== Aim of the exercise ==
Find and return every line of the data that contains the word "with".

== Given data ==
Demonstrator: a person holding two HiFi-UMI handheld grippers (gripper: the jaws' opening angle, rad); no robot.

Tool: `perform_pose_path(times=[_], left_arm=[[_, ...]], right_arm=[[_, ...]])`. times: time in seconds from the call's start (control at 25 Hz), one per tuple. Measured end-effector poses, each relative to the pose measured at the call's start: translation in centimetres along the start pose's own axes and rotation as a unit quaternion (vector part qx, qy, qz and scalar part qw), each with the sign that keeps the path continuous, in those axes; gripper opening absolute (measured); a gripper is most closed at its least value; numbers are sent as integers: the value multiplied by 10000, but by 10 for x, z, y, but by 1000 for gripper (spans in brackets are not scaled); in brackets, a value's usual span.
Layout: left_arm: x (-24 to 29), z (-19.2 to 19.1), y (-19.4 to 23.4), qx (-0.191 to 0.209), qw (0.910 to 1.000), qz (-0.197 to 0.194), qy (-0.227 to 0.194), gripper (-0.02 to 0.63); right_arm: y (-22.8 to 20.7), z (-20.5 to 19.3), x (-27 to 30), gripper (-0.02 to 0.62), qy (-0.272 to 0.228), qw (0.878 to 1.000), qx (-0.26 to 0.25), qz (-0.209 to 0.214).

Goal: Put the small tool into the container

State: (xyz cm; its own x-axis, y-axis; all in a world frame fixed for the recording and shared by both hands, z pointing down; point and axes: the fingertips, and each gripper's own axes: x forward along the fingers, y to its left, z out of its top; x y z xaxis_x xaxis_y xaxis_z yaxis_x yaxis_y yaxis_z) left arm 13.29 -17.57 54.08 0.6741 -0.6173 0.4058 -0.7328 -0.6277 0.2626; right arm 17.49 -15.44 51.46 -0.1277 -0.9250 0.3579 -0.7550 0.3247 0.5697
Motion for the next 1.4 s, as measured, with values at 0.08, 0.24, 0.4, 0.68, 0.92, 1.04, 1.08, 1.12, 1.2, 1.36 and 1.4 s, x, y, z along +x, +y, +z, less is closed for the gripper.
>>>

== Exercise output ==
Tool: `perform_pose_path(times=[_], left_arm=[[_, ...]], right_arm=[[_, ...]])`. times: time in seconds from the call's start (control at 25 Hz), one per tuple. Measured end-effector poses, each relative to the pose measured at the call's start: translation in centimetres along the start pose's own axes and rotation as a unit quaternion (vector part qx, qy, qz and scalar part qw), each with the sign that keeps the path continuous, in those axes; gripper opening absolute (measured); a gripper is most closed at its least value; numbers are sent as integers: the value multiplied by 10000, but by 10 for x, z, y, but by 1000 for gripper (spans in brackets are not scaled); in brackets, a value's usual span.
Motion for the next 1.4 s, as measured, with values at 0.08, 0.24, 0.4, 0.68, 0.92, 1.04, 1.08, 1.12, 1.2, 1.36 and 1.4 s, x, y, z along +x, +y, +z, less is closed for the gripper.

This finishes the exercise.